I don’t really remember how I know of these cookies, since for kids born in the 90s like me these cookies are pretty much extinct (at least for me, because before making these cookies myself I don’t even know how they taste). It’s called ‘dipping cookies’ simply because when you make them, you mostly do…the dipping movement dipping the mold into the batter, then dipping the mold with the batter into the oil. I went back to Vietnam in summer 2014, I asked my mom to take me to the market to find this mold, and the sellers didn’t know what I was talking about as first, it took my mom a lot of describing for them to finally found me the molds.
I went back to France, feeling so excited with the molds, I looked for the recipe on the internet, read a bunch of tips and tricks, went straight into the kitchen to make them and…failed miserably. Either the cookies wouldn’t leave the mold, or the batter wouldn’t stick to the mold, I spent the whole afternoon trying, sweating like crazy, all my clothes and hair smelled like oil, and I ended up with around 10 cookies that were edible. To be honest, the cookies tasted incredible, but just thinking about fighting with the pot of oil and batter sends chills down my spine, so I just put the mold in the furthest corner of my cupboard after that time.

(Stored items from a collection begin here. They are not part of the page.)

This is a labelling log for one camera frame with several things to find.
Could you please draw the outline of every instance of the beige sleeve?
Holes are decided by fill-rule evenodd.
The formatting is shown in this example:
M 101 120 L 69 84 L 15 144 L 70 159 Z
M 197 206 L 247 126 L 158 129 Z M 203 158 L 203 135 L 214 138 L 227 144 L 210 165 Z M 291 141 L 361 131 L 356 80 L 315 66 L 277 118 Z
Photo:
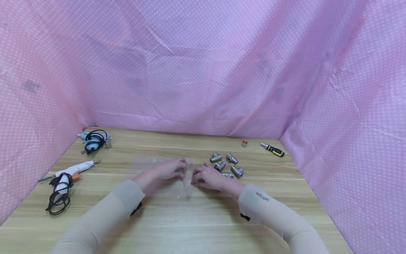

It was not until a few weeks ago, the weather was quite cool, I cleaned out my cupboard and saw the mold, and decided to give it another try. I was extra careful with the measurements this time, adjusted the heat of the oil, and tada…the cookies were a huge success!!! Looking at the cookies coming off the mold and slowly turn golden brown was an extremely satisfying feeling. After making these cookies a few more times, I have noted down some tips to successfully make them, which I will write down at the end of this post.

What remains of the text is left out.